China Beat Archive

 

Authors

Date of this Version

2011

Document Type

Article

Citation

2011 in The China Beat http://www.thechinabeat.org/

Comments

Copyright 2011. Used by permission.

Abstract

Will virulent nationalism make China a threat to the international order? This is the question that Neil J. Diamant sets out to address in Embattled Glory. A number of academics as well as the mass media have argued that after 1989 the Chinese Communist Party purposely fostered a wide-spread and strongly-felt popular nationalism, and that this sense of nationalism pushes Chinese foreign policy toward more hard-line positions that could lead to diplomatic or even military conflict between China, its neighbors, and even the United States. Diamant points specifically to Peter Gries’ China’s New Nationalism: Pride, Politics and Diplomacy as an example of this approach.

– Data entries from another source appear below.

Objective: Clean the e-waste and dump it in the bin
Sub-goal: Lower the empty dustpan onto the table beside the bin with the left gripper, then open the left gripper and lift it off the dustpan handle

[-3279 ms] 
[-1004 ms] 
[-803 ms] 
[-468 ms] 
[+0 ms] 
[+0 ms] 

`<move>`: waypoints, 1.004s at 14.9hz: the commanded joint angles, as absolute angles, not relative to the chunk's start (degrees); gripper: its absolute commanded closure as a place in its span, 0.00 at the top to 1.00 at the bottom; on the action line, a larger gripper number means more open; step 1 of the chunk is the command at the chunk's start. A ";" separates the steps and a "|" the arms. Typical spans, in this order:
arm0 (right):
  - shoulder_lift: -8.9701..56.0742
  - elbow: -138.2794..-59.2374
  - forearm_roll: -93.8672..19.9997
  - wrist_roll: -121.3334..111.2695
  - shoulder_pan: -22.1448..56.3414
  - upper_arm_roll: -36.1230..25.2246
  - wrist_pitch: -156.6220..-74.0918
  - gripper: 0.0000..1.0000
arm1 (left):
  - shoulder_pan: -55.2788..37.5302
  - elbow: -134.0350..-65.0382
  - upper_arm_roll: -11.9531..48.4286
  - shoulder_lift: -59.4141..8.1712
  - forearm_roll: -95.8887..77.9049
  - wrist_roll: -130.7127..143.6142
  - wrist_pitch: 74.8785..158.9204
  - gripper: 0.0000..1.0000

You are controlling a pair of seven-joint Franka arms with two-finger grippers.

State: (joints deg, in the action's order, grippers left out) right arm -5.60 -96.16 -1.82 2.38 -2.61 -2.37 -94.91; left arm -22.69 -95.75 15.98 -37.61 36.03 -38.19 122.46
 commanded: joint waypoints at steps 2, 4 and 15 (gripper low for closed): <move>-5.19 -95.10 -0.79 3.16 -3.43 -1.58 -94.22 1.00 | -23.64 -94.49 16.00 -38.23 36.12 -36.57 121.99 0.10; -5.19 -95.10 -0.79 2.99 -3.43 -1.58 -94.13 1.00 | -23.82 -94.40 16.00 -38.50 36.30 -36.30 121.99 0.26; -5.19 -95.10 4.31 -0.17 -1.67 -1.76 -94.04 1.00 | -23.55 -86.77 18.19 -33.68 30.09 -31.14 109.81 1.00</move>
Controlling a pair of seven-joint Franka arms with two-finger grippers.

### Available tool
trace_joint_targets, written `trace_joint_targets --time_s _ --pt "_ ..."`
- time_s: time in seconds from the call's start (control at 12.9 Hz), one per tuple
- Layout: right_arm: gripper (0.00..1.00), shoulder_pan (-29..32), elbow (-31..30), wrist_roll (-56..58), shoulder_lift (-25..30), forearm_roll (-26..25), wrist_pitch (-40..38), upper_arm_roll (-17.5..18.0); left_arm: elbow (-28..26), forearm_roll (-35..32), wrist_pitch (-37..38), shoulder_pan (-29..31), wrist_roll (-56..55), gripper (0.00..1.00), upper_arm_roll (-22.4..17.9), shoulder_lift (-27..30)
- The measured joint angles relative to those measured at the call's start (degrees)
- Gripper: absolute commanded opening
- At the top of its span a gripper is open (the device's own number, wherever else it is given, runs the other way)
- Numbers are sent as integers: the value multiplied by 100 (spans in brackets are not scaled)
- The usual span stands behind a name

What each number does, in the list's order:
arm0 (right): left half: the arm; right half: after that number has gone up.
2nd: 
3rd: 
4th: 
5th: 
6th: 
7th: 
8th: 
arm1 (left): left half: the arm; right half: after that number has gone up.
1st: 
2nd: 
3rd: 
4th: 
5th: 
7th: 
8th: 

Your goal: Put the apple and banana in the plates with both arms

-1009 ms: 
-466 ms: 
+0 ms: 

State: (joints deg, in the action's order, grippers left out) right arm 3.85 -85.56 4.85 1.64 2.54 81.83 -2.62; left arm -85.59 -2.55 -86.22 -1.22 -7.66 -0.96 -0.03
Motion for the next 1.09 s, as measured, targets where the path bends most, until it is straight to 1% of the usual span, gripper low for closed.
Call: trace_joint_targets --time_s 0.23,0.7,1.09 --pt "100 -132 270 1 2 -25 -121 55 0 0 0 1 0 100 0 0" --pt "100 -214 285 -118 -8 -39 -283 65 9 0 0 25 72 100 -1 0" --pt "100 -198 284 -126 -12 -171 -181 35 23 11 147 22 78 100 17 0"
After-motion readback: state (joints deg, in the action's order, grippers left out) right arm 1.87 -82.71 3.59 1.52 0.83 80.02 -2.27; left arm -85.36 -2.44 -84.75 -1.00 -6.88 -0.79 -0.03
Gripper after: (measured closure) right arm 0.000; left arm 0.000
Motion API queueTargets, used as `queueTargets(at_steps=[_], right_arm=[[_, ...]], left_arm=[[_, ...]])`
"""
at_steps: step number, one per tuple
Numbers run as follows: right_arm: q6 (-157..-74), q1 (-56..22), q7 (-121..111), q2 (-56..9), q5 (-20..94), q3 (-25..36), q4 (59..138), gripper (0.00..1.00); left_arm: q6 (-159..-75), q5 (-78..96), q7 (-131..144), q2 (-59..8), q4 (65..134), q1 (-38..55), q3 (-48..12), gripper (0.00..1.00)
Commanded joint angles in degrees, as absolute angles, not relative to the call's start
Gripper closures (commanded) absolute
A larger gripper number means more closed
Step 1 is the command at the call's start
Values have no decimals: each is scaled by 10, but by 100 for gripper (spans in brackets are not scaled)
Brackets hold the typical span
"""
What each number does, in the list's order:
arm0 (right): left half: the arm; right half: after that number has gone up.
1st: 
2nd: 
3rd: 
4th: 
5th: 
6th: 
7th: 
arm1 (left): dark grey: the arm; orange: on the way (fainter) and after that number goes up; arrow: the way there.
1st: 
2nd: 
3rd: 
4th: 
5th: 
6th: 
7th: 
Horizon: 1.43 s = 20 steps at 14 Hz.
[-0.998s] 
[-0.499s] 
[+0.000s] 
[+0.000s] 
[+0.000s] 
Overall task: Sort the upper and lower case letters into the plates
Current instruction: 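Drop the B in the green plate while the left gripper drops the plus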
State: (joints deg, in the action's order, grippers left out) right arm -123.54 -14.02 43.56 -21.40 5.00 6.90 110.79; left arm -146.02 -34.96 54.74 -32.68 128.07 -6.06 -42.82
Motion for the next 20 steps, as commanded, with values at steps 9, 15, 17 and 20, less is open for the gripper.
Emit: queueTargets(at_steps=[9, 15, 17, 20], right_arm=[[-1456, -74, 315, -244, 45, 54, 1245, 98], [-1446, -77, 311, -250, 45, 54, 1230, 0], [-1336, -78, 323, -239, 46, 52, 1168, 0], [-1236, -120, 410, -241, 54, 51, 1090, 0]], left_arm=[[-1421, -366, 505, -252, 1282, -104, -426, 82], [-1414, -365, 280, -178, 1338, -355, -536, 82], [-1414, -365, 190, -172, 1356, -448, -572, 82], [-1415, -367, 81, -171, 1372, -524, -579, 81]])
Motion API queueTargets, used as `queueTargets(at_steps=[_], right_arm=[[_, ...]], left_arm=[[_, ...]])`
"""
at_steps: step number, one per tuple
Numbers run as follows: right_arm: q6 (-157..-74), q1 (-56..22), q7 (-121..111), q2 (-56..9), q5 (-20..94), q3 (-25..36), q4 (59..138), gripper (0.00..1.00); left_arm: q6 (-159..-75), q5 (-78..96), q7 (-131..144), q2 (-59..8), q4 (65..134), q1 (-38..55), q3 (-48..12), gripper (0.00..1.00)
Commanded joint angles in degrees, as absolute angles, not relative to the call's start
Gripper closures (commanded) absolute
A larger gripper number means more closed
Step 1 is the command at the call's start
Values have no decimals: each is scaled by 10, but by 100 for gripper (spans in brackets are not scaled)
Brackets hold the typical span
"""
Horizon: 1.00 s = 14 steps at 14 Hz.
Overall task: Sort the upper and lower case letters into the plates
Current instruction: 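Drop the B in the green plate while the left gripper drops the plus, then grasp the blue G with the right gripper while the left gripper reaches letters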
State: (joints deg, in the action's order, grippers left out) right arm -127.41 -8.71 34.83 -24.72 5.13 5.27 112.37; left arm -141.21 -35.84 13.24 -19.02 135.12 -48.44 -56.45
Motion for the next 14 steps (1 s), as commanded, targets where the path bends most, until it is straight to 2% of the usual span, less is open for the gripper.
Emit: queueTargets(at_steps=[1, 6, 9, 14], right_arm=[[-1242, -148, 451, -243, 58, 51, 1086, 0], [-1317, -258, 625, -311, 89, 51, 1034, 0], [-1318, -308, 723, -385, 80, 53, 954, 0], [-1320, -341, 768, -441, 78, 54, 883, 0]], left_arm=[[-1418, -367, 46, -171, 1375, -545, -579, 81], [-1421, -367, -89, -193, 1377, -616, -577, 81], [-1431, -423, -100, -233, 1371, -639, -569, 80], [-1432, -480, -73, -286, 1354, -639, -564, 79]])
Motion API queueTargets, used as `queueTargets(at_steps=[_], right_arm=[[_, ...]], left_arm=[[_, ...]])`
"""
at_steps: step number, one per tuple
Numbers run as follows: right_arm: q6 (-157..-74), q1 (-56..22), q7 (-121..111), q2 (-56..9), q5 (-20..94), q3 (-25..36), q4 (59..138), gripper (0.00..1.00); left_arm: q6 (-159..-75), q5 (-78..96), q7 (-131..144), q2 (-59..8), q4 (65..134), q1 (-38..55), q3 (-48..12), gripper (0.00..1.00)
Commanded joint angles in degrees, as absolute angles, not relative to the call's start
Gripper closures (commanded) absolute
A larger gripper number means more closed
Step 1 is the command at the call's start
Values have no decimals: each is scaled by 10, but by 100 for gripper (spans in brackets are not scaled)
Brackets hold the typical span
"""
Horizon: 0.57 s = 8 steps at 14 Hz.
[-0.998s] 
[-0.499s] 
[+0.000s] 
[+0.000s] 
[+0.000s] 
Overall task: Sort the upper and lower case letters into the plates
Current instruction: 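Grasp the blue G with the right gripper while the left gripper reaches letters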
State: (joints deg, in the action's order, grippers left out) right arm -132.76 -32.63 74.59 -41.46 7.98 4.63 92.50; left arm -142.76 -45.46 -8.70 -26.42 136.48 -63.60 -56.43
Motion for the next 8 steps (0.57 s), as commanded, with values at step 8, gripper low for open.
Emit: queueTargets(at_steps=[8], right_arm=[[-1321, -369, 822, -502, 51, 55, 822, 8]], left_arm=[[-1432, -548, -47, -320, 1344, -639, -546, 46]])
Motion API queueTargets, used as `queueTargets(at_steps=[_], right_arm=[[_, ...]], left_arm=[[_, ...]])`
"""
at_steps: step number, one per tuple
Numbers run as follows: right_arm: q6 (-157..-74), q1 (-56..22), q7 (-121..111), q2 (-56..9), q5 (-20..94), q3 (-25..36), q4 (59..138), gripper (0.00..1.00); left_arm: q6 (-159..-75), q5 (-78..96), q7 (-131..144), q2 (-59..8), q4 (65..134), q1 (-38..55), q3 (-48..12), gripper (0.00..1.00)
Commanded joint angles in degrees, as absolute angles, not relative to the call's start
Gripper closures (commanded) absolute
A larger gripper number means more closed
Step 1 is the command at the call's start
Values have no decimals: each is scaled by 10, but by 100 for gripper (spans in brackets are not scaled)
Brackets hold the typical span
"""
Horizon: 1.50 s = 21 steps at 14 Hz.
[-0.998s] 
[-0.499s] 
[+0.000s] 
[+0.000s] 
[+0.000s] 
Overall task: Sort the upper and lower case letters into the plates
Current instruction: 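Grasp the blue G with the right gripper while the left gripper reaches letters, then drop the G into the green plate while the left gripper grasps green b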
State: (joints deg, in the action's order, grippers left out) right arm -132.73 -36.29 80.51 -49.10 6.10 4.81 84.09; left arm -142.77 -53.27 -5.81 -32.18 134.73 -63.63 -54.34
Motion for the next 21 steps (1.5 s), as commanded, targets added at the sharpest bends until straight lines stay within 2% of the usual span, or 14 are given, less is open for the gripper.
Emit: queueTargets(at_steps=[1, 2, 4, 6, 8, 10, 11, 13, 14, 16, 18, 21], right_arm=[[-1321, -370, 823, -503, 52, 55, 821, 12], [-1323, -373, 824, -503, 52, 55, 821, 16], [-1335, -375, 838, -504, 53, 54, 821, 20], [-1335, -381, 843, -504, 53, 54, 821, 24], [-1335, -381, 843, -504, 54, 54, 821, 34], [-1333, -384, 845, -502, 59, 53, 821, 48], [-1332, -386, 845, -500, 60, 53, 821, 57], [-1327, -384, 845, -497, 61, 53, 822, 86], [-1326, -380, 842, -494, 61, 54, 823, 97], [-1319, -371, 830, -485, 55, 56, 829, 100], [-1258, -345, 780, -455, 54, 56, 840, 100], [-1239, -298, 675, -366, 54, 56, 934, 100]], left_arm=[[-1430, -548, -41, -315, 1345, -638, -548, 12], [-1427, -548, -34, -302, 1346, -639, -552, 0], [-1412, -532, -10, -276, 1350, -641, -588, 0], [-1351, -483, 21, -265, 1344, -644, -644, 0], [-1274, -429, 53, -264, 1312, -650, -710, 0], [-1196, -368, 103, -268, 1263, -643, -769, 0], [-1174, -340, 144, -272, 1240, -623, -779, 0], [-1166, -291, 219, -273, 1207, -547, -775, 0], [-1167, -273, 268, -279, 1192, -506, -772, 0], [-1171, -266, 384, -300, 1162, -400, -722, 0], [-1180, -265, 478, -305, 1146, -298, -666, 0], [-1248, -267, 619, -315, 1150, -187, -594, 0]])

But where, asks Diamant, is the evidence for deep, broadly-held feelings of “patriotism” or “nationalism” (Diamant uses these terms interchangeably) on a truly popular level, beyond the “relatively small cohort” of extremely vocal “urban writers and elites” that Gries focuses on? (p. 19) Diamant’s study of the treatment of veterans and military families from 1949 to 2007 suggests that popular nationalism is in fact very weak: that in China “nationalism and patriotism are rather cheap sentiments of the bumper sticker and American flag lapel variety, and, notwithstanding all the hoopla surrounding this topic, the world should not have to worry too much about the threat it poses to the rest of the world” (p. 415). Diamant’s book, although painstakingly researched, engaging, thought-provoking and even moving, falls somewhat short of proving his point.